Stored data:
■ ■ ■ ■

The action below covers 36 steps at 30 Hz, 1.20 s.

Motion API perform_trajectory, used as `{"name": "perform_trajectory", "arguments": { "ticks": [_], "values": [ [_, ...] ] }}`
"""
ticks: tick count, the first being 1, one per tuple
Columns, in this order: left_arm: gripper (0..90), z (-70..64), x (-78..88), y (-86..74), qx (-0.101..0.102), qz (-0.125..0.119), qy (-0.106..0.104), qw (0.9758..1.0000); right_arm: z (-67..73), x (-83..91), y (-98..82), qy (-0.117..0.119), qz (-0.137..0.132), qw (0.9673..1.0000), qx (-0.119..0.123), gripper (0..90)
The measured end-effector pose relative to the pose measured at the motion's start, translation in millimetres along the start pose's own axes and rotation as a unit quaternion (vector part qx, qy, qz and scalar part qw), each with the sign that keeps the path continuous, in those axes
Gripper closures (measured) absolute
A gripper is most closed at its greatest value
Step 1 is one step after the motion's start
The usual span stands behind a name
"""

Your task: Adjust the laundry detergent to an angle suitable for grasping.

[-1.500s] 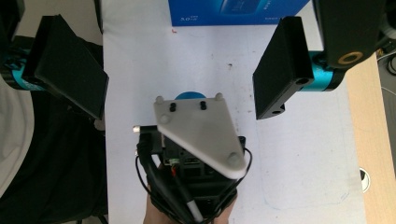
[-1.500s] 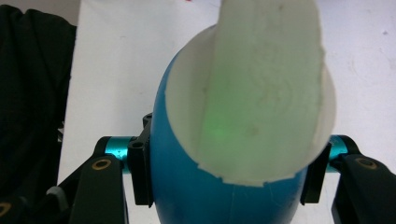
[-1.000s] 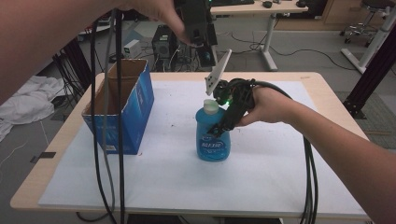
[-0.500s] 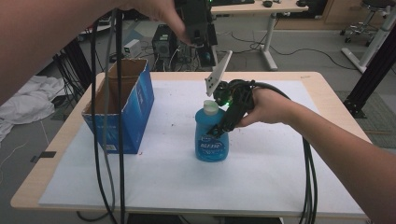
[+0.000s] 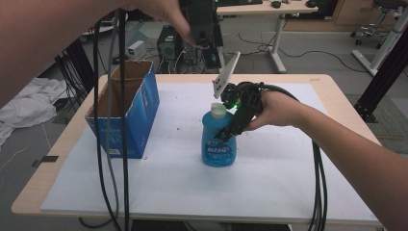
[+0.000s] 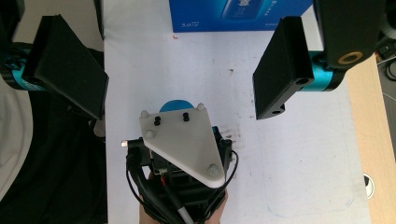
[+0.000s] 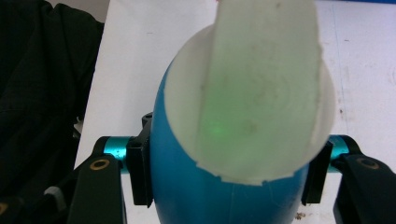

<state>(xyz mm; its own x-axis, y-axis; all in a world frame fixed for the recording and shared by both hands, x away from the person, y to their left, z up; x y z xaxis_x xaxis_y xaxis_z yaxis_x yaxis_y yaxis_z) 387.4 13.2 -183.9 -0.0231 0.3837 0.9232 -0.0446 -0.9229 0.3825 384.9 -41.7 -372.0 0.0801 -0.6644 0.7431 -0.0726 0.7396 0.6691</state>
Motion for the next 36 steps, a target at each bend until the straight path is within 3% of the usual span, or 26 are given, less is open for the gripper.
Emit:
{"name": "perform_trajectory", "arguments": {
  "ticks": [7,13,27,32,36],
  "values": [
    [18.4,-0.3,-1.7,1.6,-0.001,0.001,-0.002,1.0000,-0.4,4.0,-2.1,-0.004,0.002,1.0000,-0.009,22.7],
    [18.4,-0.9,-2.2,2.7,-0.002,0.002,-0.003,1.0000,2.9,11.6,-2.7,0.004,-0.005,0.9998,-0.020,22.0],
    [18.4,-0.1,-1.2,0.4,0.001,0.003,-0.001,1.0000,-0.3,49.3,-15.0,-0.031,-0.007,0.9975,-0.064,21.7],
    [18.4,-0.4,-1.4,0.6,0.001,0.002,-0.001,1.0000,-6.8,67.1,-23.2,-0.059,-0.003,0.9941,-0.090,21.6],
    [18.4,-0.6,-0.5,-0.3,0.001,0.004,0.000,1.0000,-15.4,81.7,-29.3,-0.087,0.002,0.9883,-0.125,21.6]
  ]
}}
Point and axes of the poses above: each handheld gripper's, and its own axes: x roughly backward along the jaws, y roughly out of its top, z roughly to its left, the point moved 7 cm from there along -x, roughly forward along the jaws, and after that the axes turned 9 degrees about -z, right-handed, at the moved point
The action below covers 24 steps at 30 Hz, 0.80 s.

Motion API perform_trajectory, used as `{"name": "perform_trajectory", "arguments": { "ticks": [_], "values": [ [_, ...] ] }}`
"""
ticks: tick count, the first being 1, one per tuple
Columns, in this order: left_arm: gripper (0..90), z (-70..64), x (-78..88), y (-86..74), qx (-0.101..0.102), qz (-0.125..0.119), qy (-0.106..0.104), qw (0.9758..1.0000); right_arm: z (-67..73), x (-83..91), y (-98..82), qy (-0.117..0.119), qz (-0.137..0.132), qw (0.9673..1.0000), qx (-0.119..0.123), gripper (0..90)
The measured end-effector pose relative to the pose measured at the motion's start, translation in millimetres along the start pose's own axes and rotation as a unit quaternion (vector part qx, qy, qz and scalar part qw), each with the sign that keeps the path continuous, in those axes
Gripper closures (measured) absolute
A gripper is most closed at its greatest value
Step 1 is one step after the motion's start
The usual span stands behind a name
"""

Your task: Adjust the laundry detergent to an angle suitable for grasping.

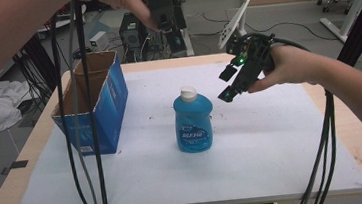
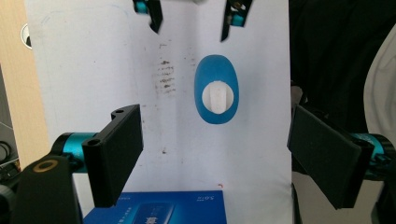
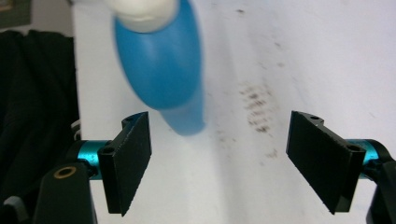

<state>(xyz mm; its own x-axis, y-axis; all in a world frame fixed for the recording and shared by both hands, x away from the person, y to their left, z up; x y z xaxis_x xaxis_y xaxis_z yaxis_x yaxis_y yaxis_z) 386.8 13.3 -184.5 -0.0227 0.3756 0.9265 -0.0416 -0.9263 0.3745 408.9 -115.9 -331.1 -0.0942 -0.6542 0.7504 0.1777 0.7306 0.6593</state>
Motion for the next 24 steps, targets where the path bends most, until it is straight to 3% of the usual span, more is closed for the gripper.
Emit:
{"name": "perform_trajectory", "arguments": {
  "ticks": [5,7,11,15,16,20,24],
  "values": [
    [18.4,-0.1,0.3,-1.1,0.001,-0.001,0.001,1.0000,-19.7,19.3,-5.8,-0.046,0.008,0.9979,-0.046,21.6],
    [18.4,0.1,0.5,-1.2,0.001,-0.001,0.001,1.0000,-27.7,26.8,-8.9,-0.066,0.012,0.9952,-0.071,21.6],
    [18.4,0.7,0.2,-1.4,0.001,0.001,0.001,1.0000,-41.7,40.2,-16.7,-0.102,0.030,0.9880,-0.112,21.6],
    [18.4,1.3,0.0,-1.5,0.002,0.000,0.001,1.0000,-54.1,54.7,-22.3,-0.141,0.041,0.9778,-0.150,21.6],
    [18.4,1.4,-0.3,-1.3,0.002,0.000,0.001,1.0000,-55.3,56.4,-22.7,-0.144,0.040,0.9768,-0.154,21.6],
    [18.4,1.5,-0.7,-1.2,0.002,0.001,0.001,1.0000,-65.4,70.4,-29.0,-0.173,0.046,0.9665,-0.184,21.6],
    [18.4,1.7,-0.7,-1.2,0.000,0.003,0.002,1.0000,-70.2,80.3,-34.8,-0.185,0.054,0.9610,-0.198,21.6]
  ]
}}
Point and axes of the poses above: each handheld gripper's, and its own axes: x roughly backward along the jaws, y roughly out of its top, z roughly to its left, the point moved 7 cm from there along -x, roughly forward along the jaws, and after that the axes turned 9 degrees about -z, right-handed, at the moved point
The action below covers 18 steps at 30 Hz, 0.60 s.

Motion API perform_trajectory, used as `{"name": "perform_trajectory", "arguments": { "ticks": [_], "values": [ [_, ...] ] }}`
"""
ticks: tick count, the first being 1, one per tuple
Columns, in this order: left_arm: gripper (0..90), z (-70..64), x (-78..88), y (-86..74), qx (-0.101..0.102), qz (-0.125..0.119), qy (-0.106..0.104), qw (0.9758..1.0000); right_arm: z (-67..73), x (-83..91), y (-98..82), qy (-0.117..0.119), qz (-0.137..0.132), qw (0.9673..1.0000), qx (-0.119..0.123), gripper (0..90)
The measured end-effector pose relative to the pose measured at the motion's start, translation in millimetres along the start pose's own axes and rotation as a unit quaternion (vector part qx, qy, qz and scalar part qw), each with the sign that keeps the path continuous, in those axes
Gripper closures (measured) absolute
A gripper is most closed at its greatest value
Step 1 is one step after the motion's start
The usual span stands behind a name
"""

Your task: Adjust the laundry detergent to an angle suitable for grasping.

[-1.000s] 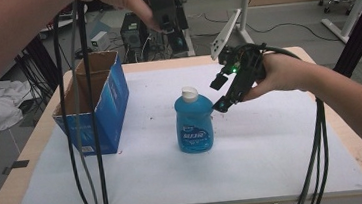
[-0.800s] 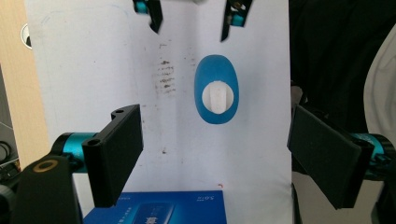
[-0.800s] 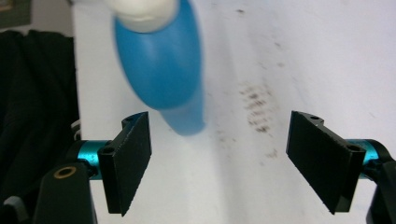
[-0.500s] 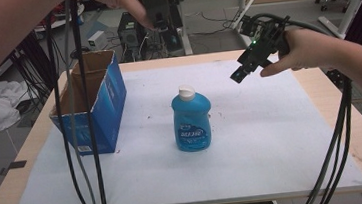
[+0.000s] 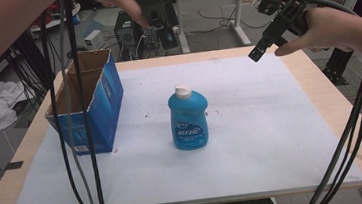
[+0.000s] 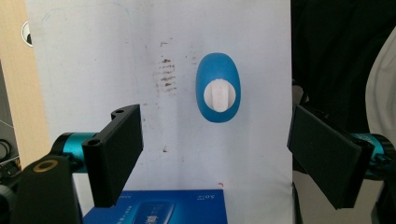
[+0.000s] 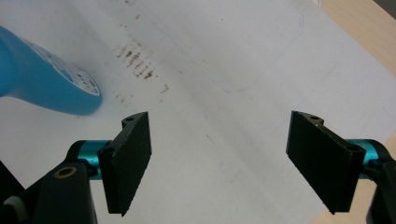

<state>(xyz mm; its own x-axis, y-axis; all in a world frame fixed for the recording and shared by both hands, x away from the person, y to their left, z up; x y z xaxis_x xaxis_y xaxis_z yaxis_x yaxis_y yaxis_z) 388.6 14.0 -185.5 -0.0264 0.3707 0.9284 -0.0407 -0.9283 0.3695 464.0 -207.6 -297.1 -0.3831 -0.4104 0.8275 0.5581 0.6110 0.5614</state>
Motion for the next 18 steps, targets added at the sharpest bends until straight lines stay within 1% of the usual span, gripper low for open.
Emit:
{"name": "perform_trajectory", "arguments": {
  "ticks": [2,9,13,15,18],
  "values": [
    [18.4,0.1,-0.4,0.1,0.000,-0.001,0.000,1.0000,-3.8,2.4,-0.8,-0.007,0.001,0.9999,-0.008,21.6],
    [18.4,-0.4,-0.7,1.2,-0.004,-0.001,0.000,1.0000,-15.7,6.0,-1.4,-0.014,0.009,0.9996,-0.025,21.6],
    [18.4,-1.2,-2.1,1.4,-0.008,0.001,0.001,1.0000,-18.9,8.2,-0.9,-0.019,0.014,0.9993,-0.028,21.6],
    [18.4,-2.1,-2.6,2.2,-0.009,0.002,0.001,1.0000,-19.5,9.0,-0.5,-0.018,0.015,0.9992,-0.034,21.6],
    [18.4,-2.5,-2.7,3.1,-0.011,0.001,-0.001,0.9999,-20.1,8.8,-1.3,-0.017,0.018,0.9991,-0.034,21.6]
  ]
}}
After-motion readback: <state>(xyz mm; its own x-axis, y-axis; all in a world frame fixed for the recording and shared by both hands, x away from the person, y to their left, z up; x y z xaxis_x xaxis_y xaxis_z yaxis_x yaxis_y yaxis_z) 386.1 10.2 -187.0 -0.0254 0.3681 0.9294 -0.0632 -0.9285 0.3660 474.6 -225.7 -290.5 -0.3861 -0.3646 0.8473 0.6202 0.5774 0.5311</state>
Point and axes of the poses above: each handheld gripper's, and its own axes: x roughly backward along the jaws, y roughly out of its top, z roughly to its left, the point moved 7 cm from there along -x, roughly forward along the jaws, and after that the axes turned 9 degrees about -z, right-handed, at the moved point
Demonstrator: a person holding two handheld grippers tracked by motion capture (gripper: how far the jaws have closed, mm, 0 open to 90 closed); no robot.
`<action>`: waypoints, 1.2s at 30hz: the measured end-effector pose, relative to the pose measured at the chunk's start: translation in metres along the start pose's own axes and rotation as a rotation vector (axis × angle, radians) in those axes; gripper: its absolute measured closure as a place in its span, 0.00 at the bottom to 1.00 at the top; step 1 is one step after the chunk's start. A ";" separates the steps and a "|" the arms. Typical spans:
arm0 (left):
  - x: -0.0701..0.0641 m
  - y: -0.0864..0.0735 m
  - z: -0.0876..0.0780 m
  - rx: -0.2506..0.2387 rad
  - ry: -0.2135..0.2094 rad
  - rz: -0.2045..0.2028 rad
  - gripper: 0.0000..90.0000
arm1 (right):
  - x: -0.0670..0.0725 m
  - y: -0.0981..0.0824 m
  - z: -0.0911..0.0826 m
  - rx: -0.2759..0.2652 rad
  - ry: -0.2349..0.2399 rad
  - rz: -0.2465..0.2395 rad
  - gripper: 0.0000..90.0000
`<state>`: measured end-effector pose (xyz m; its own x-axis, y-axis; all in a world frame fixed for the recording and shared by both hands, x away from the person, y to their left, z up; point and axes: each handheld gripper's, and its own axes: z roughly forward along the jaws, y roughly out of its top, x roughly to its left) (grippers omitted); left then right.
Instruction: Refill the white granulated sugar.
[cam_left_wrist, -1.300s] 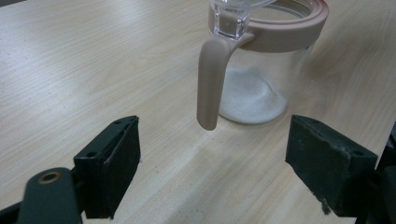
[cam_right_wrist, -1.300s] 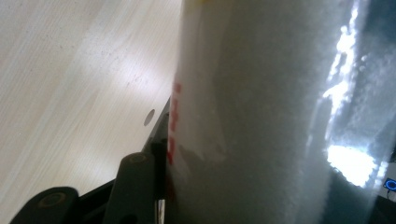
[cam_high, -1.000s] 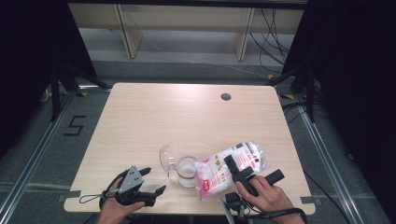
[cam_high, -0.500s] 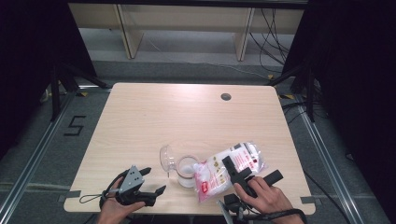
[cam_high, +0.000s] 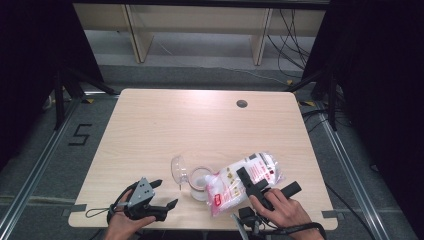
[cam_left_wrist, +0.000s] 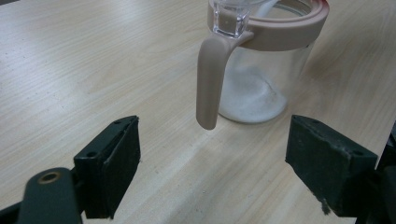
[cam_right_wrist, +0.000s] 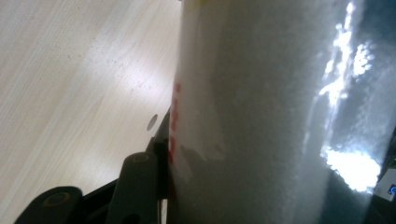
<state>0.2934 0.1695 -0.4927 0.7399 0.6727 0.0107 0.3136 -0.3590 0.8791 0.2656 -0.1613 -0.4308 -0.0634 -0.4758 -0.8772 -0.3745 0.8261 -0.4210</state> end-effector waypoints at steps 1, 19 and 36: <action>-0.002 -0.001 0.000 0.003 0.005 -0.026 0.19 | 0.000 -0.001 0.001 0.001 -0.002 0.004 0.66; -0.001 0.000 -0.001 0.000 0.006 -0.019 0.19 | 0.007 -0.006 -0.010 0.024 0.004 0.019 0.67; -0.001 0.000 0.000 -0.002 0.001 -0.023 0.19 | -0.002 0.003 -0.002 -0.023 -0.004 -0.002 0.68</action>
<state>0.2925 0.1683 -0.4930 0.7321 0.6811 -0.0089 0.3293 -0.3424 0.8799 0.2626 -0.1589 -0.4295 -0.0589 -0.4758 -0.8776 -0.3959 0.8182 -0.4170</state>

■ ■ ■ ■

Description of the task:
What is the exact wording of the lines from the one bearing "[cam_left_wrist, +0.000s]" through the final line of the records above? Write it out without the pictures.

Task output:
[cam_left_wrist, +0.000s] 
[cam_right_wrist, +0.000s] 
<state>0.2934 0.1695 -0.4927 0.7399 0.6727 0.0107 0.3136 -0.3590 0.8791 0.2656 -0.1613 -0.4308 -0.0634 -0.4758 -0.8772 -0.3745 0.8261 -0.4210</state> end-effector waypoints at steps 1, 19 and 36: <action>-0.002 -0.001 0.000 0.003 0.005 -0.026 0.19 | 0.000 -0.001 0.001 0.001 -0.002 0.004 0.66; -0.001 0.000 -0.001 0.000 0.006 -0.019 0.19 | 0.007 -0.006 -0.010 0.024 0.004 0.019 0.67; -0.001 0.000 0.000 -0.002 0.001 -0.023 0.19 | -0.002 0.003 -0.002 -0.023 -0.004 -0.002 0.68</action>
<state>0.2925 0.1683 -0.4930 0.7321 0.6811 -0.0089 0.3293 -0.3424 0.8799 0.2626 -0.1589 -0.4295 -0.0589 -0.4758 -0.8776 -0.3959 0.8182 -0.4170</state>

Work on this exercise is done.